Pr Aka Boko (directeur de l’Institut de recherche sur les énergies nouvelles ''Iren''): ‘’Le gouvernement pourrait utiliser l’énergie solaire photovoltaïque’’
Pourquoi est-il si important aujourd’hui de faire la promotion des énergies renouvelables en Côte d’Ivoire ?
Dans le monde entier, les gouvernants ont pris la juste mesure de ce qui constitue les menaces anthropiques sur l’environnement et l’atmosphère, et la Côte d’Ivoire s’est engagée à travers les différents Conférences des parties sur le climat (Cop). Il s’agit de réduire notre empreinte carbone dans toutes nos activités et pratiques tant domestiques, agricoles qu’industrielles et éviter aussi le gaspillage dans l’exploitation et la consommation des ressources naturelles.

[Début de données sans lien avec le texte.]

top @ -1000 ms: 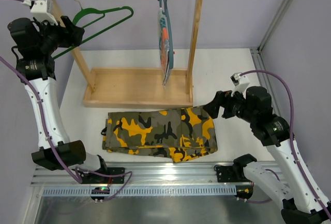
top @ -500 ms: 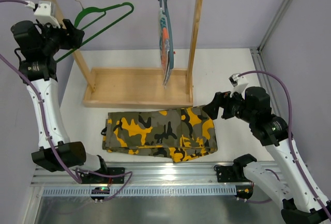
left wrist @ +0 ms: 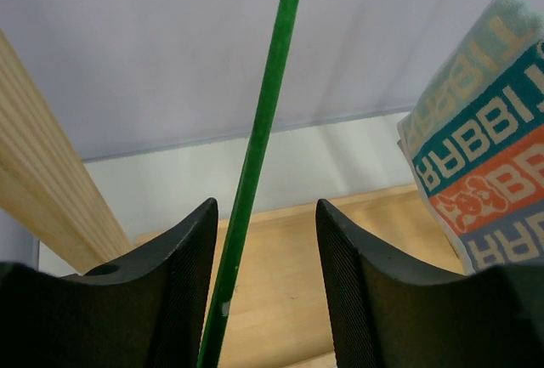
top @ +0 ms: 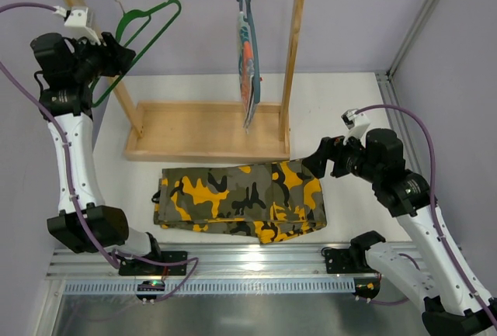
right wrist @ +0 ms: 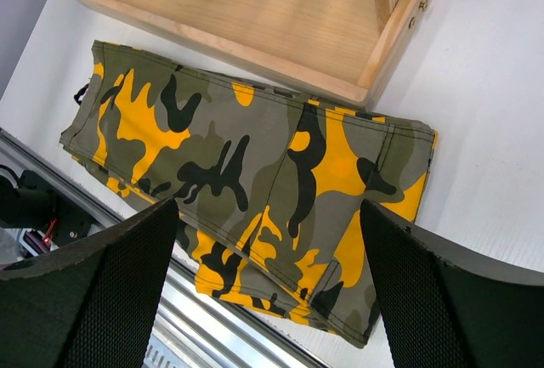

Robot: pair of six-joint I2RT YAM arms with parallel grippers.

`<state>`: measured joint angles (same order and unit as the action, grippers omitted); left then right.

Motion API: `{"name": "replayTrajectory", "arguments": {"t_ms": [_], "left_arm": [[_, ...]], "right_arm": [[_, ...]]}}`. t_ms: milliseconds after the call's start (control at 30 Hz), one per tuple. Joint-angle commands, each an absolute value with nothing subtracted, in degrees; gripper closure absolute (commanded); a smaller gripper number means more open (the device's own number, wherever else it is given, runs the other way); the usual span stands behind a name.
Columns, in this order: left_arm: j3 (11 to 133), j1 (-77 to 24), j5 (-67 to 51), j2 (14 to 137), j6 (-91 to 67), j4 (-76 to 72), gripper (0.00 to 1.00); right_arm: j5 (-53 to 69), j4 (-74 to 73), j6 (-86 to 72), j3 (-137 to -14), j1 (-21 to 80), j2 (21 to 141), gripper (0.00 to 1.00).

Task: Place the trousers on the hanger
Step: Grab a hanger with the left arm

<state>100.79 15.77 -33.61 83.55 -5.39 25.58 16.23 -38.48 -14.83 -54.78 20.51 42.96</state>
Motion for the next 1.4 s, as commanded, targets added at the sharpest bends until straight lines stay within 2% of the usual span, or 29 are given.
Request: {"name": "replayTrajectory", "arguments": {"t_ms": [0, 233, 367, 433, 1000, 1167, 1367], "left_arm": [[100.9, 14.68, -32.7, 82.53, -5.36, 22.06, 0.5], [100.02, 11.96, -24.1, 81.3, -6.33, 19.6, 0.75], [100.37, 10.2, -22.33, 81.38, -6.59, 18.81, 0.95], [100.81, 9.85, -22.24, 81.47, -7.29, 18.54, 0.99], [101.87, 8.44, -21.97, 76.82, -10.81, 16.87, 1.0], [102.56, 8.53, -23.38, 76.29, -11.42, 21.87, 0.99], [93.97, 8.35, -20.41, 69.27, -11.6, 25.48, 1.0]], "right_arm": [[17.31, -35.77, -13.97, -54.23, 20.65, 43.24, 0.11], [16.7, -35.95, -13.97, -54.4, 20.66, 43.07, 0.11], [16.52, -36.12, -14.15, -54.49, 20.74, 42.98, 0.11], [16.52, -36.12, -14.33, -54.58, 20.74, 42.8, 0.1], [16.52, -36.47, -16.35, -53.97, 20.65, 40.78, 0.11], [16.52, -37.35, -16.26, -54.4, 20.66, 40.25, 0.11], [16.08, -38.5, -15.47, -55.37, 20.74, 37.88, 0.1]]}}
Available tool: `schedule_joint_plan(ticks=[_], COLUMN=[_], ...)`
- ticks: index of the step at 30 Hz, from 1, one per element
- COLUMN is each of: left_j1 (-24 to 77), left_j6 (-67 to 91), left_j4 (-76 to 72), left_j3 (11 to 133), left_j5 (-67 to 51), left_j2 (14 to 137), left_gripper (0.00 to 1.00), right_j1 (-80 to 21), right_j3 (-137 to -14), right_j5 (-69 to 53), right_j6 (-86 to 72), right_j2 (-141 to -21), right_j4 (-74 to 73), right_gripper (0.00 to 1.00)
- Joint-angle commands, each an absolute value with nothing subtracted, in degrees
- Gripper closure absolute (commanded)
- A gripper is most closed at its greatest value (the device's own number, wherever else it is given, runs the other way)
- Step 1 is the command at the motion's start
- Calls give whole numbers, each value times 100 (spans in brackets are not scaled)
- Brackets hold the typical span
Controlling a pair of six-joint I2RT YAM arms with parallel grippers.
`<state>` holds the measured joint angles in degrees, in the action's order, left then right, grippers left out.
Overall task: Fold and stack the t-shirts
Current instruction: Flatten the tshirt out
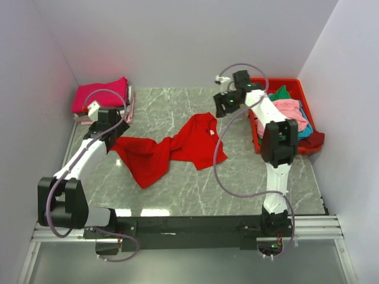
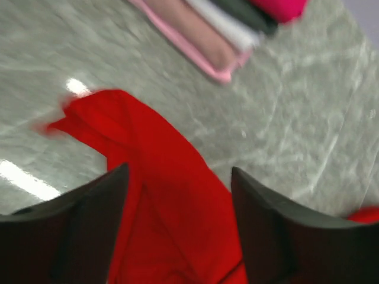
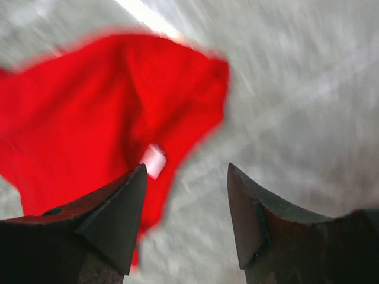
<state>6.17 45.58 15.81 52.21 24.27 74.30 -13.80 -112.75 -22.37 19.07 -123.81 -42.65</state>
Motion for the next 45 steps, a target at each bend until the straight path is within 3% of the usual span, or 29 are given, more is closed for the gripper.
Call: schedule_joint_plan(ticks=[1, 4, 8, 14, 22, 32, 34, 35, 36, 38, 42, 45], left_j1=[554, 554, 589, 1221, 2091, 2900, 2962, 2971, 3006, 3041, 3059, 3059], left_j6=[4044, 3745, 3463, 3445, 4122, 4289, 4289, 4280, 4298, 4298, 4272, 4254], left_j4=[1310, 1055, 861, 1862, 2373, 2267, 2285, 2276, 2294, 2303, 2399, 2566], left_j3=[5687, 5442, 5046, 4518, 3806, 4201, 4271, 4289, 4306, 4315, 4350, 4430], left_j5=[985, 678, -777, -784, 184, 649, 747, 808, 843, 861, 861, 809], left_j2=[7375, 6909, 6469, 6267, 6414, 7778, 7910, 7928, 7928, 7849, 7480, 7050], left_gripper=[23, 17, 5, 11, 16, 36, 53, 67, 71, 85, 99, 99], right_j1=[-1081, -1046, -1116, -1660, -1872, -1934, -1942, -1934, -1951, -1969, -1986, -1986], right_j3=[-10787, -9645, -9099, -8245, -8472, -8429, -8481, -8499, -8508, -8543, -8569, -8420], right_j5=[-2846, -3795, -4500, -3772, -3033, -2883, -2830, -2813, -2795, -2778, -2891, -2936], right_j6=[2088, 3307, 4263, 3420, 2821, 2734, 2725, 2707, 2707, 2698, 2751, 2848], right_j2=[-11261, -10636, -10529, -10573, -11039, -11311, -11347, -11390, -11408, -11487, -11461, -11032], right_j4=[-4378, -4779, -5774, -4879, -4456, -4403, -4430, -4421, -4421, -4447, -4570, -4588], right_gripper=[35, 33, 34, 34, 36, 44, 47, 49, 50, 57, 98, 100])
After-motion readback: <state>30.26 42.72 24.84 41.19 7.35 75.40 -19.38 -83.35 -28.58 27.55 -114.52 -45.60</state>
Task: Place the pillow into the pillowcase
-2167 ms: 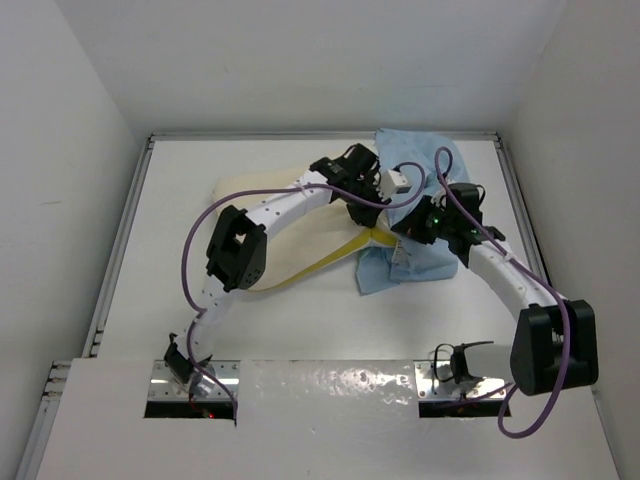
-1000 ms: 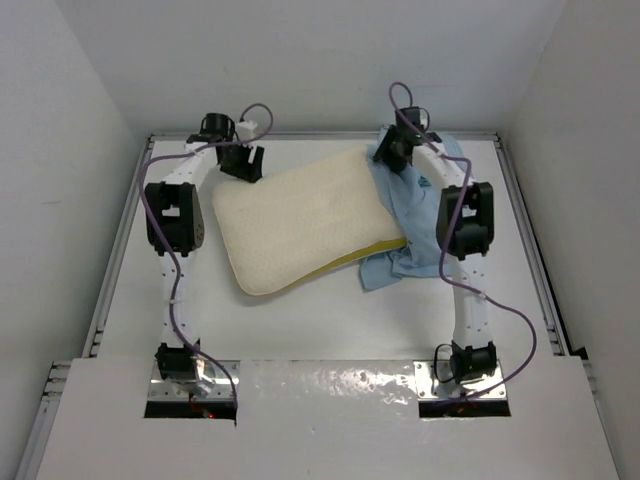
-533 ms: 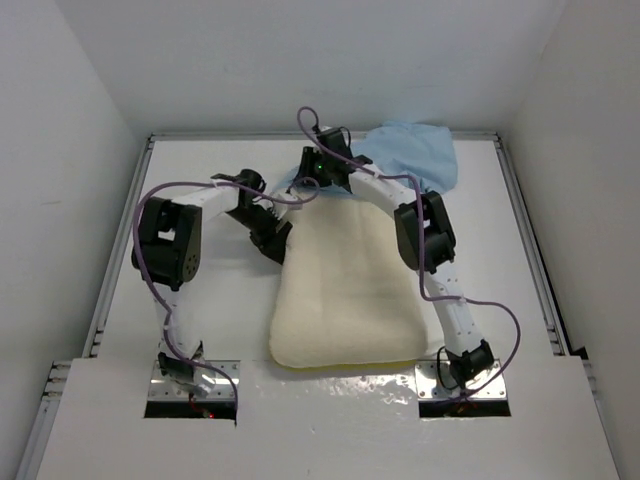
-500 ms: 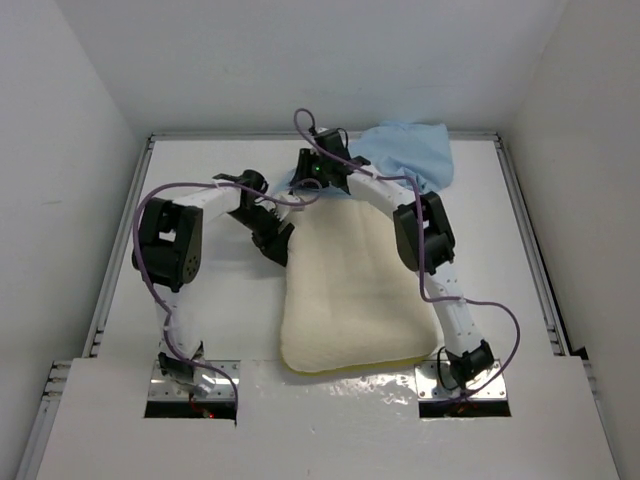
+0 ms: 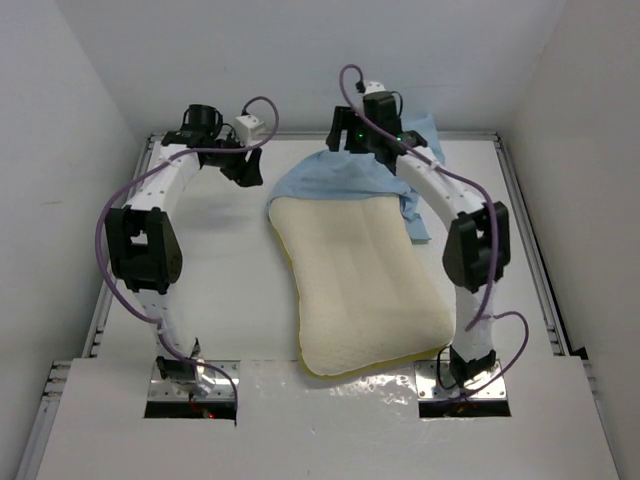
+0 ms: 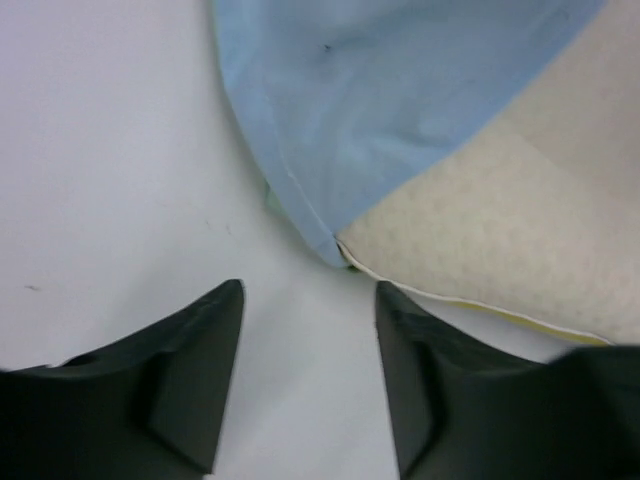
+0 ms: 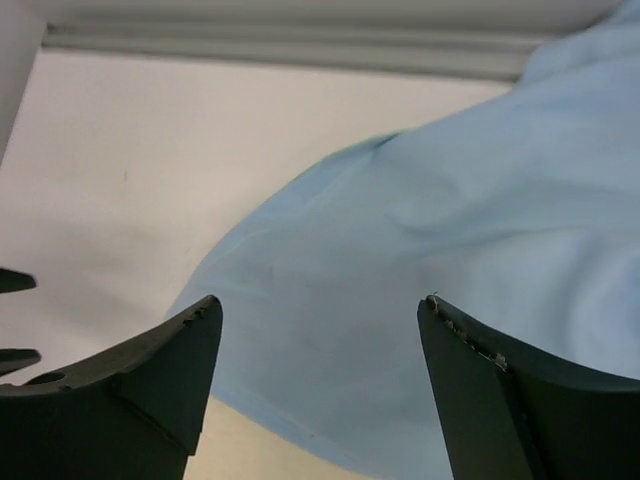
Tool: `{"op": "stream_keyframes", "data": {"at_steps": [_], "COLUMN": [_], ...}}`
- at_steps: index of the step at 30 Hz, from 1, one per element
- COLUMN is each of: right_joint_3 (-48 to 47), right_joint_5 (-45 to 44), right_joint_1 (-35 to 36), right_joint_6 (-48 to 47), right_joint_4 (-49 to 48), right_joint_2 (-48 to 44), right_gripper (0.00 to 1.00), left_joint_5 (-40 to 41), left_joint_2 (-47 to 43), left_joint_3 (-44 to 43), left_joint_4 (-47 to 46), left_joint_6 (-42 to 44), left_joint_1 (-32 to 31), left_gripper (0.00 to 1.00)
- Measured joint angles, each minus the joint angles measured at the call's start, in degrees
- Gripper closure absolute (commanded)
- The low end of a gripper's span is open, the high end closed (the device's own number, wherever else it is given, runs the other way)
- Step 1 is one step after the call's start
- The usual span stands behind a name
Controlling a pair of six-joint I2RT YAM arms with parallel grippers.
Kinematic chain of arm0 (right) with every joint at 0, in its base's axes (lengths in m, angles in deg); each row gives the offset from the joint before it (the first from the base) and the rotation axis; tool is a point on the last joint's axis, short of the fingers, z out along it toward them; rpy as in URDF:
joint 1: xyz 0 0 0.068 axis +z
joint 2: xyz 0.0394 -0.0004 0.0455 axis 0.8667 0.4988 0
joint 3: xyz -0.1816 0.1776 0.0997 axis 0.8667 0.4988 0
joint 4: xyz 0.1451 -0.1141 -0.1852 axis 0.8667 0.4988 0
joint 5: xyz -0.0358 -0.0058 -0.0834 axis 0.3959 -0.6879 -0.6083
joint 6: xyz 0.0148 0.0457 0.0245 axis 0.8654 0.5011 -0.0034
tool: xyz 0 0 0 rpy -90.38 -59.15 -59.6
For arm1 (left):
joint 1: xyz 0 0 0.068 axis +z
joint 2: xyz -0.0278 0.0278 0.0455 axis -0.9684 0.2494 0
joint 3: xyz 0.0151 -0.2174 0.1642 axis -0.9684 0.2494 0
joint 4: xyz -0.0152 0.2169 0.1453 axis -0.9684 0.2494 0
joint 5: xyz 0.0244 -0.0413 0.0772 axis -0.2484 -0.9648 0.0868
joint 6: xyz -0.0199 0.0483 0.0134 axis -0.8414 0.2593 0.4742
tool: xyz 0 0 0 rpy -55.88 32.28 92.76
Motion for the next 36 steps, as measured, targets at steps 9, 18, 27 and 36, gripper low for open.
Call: {"op": "stream_keyframes", "data": {"at_steps": [9,18,27,36], "right_joint_3": [19.9,29.5,20.0,11.6], "right_joint_5": [-8.9,-16.5,-24.9,-26.6], "right_joint_1": [7.9,28.3,29.5,25.5], "right_joint_6": [-3.4,-3.7,-1.7,3.8], "right_joint_4": [0.2,4.5,7.9,13.8], "right_joint_2": [-18.8,-17.5,-4.0,5.2], "right_gripper": [0.23,0.10,0.07,1.00], "left_joint_5": [-4.9,-2.7,-0.6,1.7], "left_joint_2": [14.9,14.0,10.5,8.3], "left_joint_3": [-10.0,-2.3,3.9,4.4], "left_joint_4": [1.4,-2.6,-9.8,-9.7], "left_joint_6": [0.7,-1.4,-6.8,-7.3], "left_joint_1": [-2.8,-4.7,-4.9,-4.9], "left_gripper": [0.34,0.82,1.00,1.00]}}
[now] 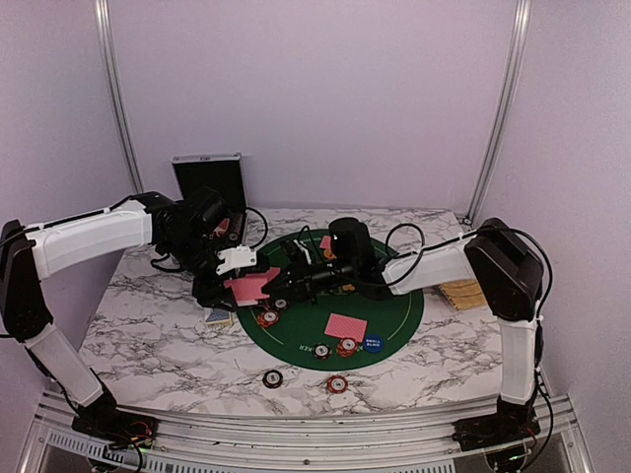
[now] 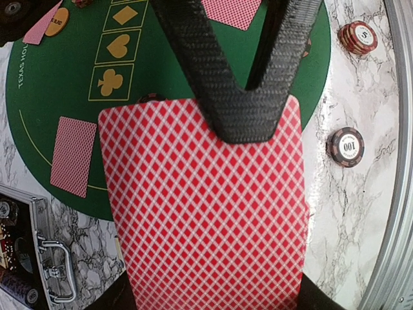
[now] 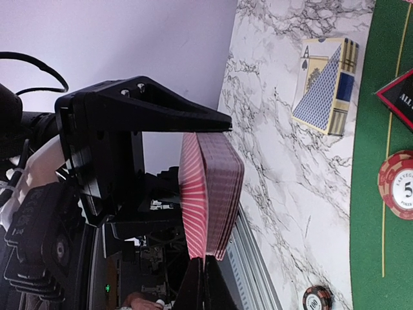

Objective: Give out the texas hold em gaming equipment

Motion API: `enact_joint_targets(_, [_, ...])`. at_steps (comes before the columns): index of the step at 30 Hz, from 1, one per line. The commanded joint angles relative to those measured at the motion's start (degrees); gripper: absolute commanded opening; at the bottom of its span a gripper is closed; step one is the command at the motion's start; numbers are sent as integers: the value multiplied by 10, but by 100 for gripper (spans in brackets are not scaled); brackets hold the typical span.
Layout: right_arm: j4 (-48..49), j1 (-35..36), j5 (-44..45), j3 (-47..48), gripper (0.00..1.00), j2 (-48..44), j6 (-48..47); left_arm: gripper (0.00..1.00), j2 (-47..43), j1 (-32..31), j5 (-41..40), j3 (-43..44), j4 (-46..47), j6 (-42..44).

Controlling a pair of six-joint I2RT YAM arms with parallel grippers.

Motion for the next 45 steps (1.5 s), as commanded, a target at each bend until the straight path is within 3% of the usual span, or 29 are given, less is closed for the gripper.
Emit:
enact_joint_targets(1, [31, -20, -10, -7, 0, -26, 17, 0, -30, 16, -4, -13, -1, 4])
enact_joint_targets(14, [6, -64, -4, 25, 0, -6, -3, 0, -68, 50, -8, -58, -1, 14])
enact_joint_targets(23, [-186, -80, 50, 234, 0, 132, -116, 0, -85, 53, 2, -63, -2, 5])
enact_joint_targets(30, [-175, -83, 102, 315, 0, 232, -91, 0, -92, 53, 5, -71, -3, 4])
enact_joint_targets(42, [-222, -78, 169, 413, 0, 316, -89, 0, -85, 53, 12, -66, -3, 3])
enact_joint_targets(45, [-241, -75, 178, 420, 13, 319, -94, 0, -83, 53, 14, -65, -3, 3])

Toutes ces précautions sont à prendre pour préserver la planète et, pour réduire la part d’impact négatif qui incombe à la production d’énergie électrique. Il est alors très opportun de privilégier les ressources énergétiques renouvelables, durables et propres. Il faut pour cela une volonté politique affirmée en vue d’impulser, développer et promouvoir les énergies renouvelables dans notre pays. Soulignons que l’Institut de recherche sur les énergies nouvelles (Iren) a été désigné en mai 2018 par la Commission de l’Uemoa comme Point focal national pour toutes les questions relevant des énergies nouvelles et renouvelables.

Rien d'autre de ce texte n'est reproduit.